Here is one point I made in my speech yesterday, that I hadn't thought of before preparing for it.
In 1974, after several years of airplane hijackings and other terror attacks, Yasir Arafat went to the UN and gave a speech. The architect of terror suddenly became an honored diplomat.
The most famous phrase from his speech was, "Today I have come bearing an olive branch and a freedom-fighter's gun. Do not let the olive branch fall from my hand. I repeat: do not let the olive branch fall from my hand."
Think about what he is saying. He is saying that the world must do what Palestinians want it to do, or else there will be more terror.
It was a threat!
A normal man can hold an olive branch, or a gun, or both. A normal man makes the decision whether he wants to be peaceful or violent, whether he embraces peace or war.

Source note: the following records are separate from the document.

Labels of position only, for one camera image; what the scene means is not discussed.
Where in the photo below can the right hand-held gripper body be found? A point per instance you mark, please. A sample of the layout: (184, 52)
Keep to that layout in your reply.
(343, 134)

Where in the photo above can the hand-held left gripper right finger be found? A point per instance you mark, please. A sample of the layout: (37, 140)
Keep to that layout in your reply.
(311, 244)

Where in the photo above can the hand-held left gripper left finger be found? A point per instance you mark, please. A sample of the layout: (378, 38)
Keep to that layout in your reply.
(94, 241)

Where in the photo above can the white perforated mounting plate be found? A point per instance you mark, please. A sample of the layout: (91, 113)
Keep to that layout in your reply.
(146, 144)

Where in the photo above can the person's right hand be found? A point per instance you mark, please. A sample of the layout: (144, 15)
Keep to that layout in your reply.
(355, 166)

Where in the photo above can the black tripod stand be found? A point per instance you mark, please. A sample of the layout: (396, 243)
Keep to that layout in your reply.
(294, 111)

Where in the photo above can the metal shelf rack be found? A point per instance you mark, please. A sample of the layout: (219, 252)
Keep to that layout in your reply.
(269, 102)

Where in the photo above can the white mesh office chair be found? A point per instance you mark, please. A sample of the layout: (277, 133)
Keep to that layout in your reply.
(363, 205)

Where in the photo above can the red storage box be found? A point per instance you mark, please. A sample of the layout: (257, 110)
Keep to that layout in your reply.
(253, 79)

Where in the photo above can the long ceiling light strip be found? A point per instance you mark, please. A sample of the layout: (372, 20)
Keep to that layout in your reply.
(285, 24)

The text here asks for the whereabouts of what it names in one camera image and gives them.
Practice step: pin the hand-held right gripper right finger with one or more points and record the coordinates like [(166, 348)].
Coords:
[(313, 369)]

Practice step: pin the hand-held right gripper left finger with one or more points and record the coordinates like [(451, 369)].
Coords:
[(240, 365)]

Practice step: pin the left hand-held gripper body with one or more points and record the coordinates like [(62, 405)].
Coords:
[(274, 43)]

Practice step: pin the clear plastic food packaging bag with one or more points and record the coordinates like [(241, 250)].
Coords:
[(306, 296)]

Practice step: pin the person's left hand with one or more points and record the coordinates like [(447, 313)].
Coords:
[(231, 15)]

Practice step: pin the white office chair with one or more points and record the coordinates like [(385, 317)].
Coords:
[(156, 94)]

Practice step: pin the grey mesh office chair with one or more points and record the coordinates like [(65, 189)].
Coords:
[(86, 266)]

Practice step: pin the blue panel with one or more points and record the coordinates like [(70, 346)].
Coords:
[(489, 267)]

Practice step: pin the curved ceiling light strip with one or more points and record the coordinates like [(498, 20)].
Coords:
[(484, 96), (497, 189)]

Arafat is saying that the decision as to whether he will drop the olive branch is up to the world pressuring Israel to give in to terrorist demands. He refuses to drop the "freedom fighter's gun" and his choice to pretend to also hold an olive branch depends entirely on other people doing his desire.
It is a mafia-style "offer you can't refuse" - and the nations of the world gave him a standing ovation.
It is part of a larger pattern of using threats to get the world to pressure Israel, and it has worked brilliantly, to the present day.